The trial court granted the motion to quash, but held that the response to the motion for entry of default was a general
Ginsberg’s filing of a response to the motion for default was a defensive action, not a request for affirmative relief inconsistent with his defense of lack of personal jurisdiction. See, e.g., Cumberland Software, Inc. v. Great Am. Mortg. Corp., 507 So.2d 794, 795 (Fla. 4th DCA 1987). In Montero v. Duval Fed. Sav. & Loan Ass’n, 581 So.2d 938, 939 (Fla. 4th DCA 1991), we held that a defendant did not submit himself to the jurisdiction of the court where he had filed a motion to quash service of process along with a motion to set aside a default. Montero relied on Florida Rule of Civil Procedure 1.140(b), which states that “[n]o defense or objection is waived by being joined with other defenses or objections in a responsive pleading or motion.” Ginsberg’s response to Lamour’s motion for default was purely defensive; it was less susceptible to being characterized as a request for affirmative relief waiving the objection to personal jurisdiction than was the motion to set aside the default in Monte-ro. For this reason, the trial court erred in its determination that Ginsberg’s response was a general appearance. See also Moo Young v. Air Canada, 445 So.2d 1102 (Fla. 4th DCA 1984); M.T.B. Banking Corp. v. Bergamo Da Silva, 592 So.2d 1215 (Fla. 3d DCA 1992); Kimbrough v. Rowe, 479 So.2d 867 (Fla. 5th DCA 1985); Zarcone v. Lesser, 190 So.2d 805, 807-08 (Fla. 3d DCA 1966).

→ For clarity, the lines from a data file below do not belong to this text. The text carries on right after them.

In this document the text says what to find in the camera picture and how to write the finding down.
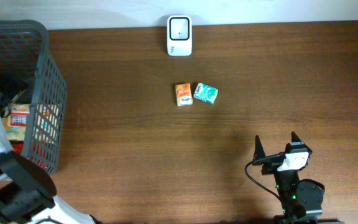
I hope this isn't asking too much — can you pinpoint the teal tissue pack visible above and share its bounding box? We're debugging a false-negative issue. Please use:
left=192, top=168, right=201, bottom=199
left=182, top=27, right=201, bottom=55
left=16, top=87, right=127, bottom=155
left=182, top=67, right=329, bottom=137
left=193, top=83, right=219, bottom=105

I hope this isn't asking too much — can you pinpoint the red snack bag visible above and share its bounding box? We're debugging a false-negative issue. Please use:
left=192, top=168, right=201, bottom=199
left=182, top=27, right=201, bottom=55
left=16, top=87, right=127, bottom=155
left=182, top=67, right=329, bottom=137
left=9, top=140, right=51, bottom=170

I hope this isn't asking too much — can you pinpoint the yellow snack bag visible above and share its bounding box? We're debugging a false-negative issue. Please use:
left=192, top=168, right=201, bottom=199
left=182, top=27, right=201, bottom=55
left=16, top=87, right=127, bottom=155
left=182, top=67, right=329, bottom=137
left=2, top=103, right=59, bottom=143

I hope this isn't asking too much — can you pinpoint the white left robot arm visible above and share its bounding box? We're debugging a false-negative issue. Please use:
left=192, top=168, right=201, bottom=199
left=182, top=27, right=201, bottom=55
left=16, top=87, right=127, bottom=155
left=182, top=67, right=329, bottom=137
left=0, top=111, right=267, bottom=223

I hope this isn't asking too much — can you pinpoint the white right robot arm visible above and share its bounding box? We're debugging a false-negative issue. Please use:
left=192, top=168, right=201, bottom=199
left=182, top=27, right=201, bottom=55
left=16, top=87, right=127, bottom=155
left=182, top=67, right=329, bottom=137
left=254, top=132, right=344, bottom=224

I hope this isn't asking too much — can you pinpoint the white barcode scanner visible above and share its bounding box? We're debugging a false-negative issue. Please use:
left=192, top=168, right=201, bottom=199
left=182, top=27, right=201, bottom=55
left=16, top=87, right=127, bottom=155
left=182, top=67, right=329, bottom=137
left=167, top=15, right=193, bottom=57

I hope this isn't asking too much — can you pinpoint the grey plastic basket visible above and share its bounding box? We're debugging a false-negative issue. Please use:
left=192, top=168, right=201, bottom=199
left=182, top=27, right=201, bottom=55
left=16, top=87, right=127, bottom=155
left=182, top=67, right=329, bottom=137
left=0, top=20, right=67, bottom=174

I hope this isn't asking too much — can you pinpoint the black camera cable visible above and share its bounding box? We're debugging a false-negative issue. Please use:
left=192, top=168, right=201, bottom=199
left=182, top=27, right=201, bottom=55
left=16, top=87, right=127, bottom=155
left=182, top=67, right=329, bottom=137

Distinguishable on its facts, Buttigieg v. Prunetti, 610 So.2d 667 (Fla. 4th DCA 1992), relied on by appellee, is also a plurality opinion without precedential value. See Santos v. State, 629 So.2d 838, 840 (Fla.1994); Art. V, § 4(a), Fla. Const.
We reverse that portion of the order of September 17,1997 ruling that appellant had entered a general appearance and ordering a responsive pleading to the amended complaint.
REVERSED AND REMANDED.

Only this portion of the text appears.